(Work item):
Give the number of lines in the listing that hold the word "finger". Write nothing but that number.

(Provided data):
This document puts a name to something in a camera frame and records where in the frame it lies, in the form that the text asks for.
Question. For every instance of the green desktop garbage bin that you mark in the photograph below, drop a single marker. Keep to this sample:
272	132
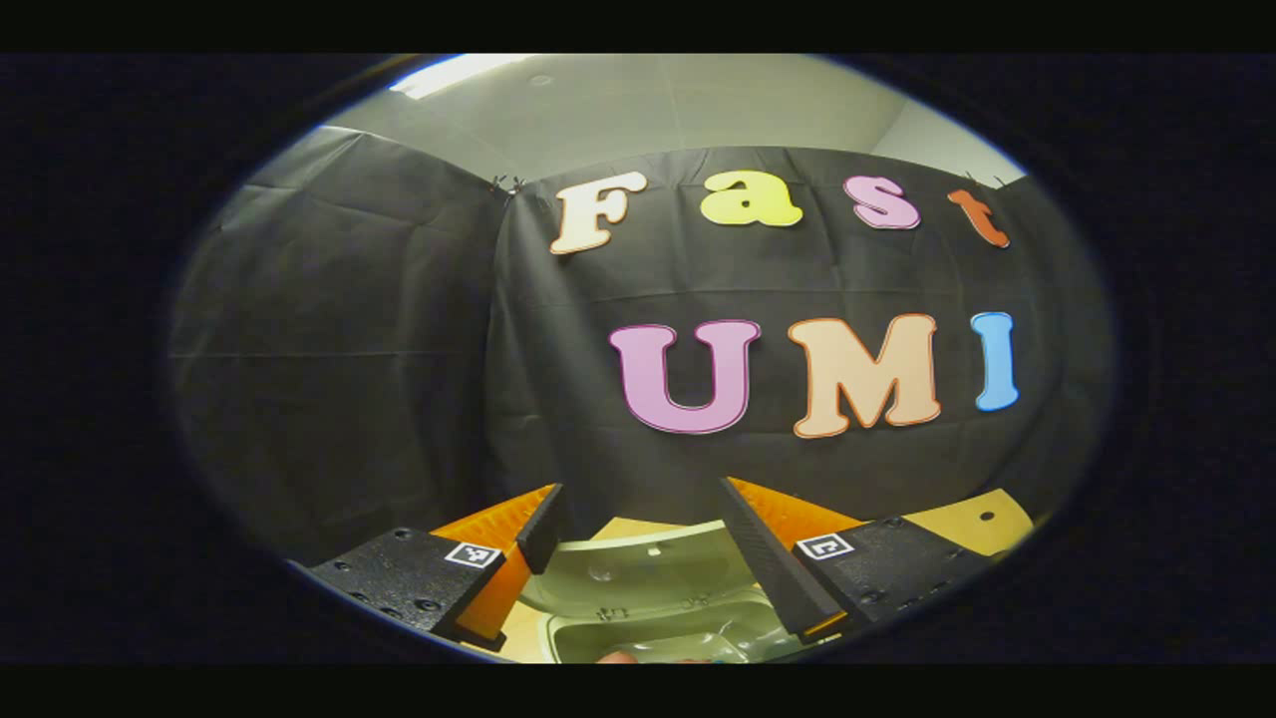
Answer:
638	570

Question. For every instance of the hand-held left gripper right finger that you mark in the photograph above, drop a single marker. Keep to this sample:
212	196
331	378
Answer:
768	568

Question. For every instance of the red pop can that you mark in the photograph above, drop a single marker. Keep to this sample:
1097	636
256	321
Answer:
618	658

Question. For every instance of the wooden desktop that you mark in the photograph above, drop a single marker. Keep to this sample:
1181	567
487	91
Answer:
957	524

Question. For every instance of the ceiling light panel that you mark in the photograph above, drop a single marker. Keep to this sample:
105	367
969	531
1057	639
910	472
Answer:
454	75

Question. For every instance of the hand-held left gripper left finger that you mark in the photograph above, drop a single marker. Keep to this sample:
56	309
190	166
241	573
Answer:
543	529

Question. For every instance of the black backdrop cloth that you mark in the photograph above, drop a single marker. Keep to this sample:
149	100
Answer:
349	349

==

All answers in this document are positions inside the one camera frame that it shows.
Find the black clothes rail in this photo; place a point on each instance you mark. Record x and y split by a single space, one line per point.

* * *

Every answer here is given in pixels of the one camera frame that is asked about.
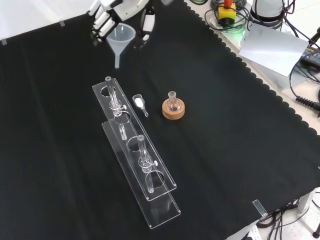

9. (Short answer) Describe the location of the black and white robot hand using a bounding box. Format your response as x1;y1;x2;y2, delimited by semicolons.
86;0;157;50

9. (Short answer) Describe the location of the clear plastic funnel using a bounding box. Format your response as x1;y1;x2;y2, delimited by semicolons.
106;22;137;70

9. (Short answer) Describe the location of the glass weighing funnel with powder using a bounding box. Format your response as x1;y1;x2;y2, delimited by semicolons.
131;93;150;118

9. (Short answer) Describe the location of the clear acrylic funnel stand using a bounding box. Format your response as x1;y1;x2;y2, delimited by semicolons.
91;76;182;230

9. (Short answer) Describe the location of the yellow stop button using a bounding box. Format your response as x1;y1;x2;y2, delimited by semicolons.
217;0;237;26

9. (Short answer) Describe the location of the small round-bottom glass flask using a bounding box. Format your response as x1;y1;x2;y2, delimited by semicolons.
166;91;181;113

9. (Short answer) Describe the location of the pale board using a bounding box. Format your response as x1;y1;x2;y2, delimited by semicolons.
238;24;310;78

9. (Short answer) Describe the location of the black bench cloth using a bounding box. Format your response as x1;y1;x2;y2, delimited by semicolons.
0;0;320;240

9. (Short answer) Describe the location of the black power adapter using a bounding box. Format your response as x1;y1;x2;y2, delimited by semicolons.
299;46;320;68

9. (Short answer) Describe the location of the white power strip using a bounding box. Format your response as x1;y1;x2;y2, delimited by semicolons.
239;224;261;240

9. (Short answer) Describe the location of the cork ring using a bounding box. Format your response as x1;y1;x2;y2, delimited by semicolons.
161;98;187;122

(Problem solution):
2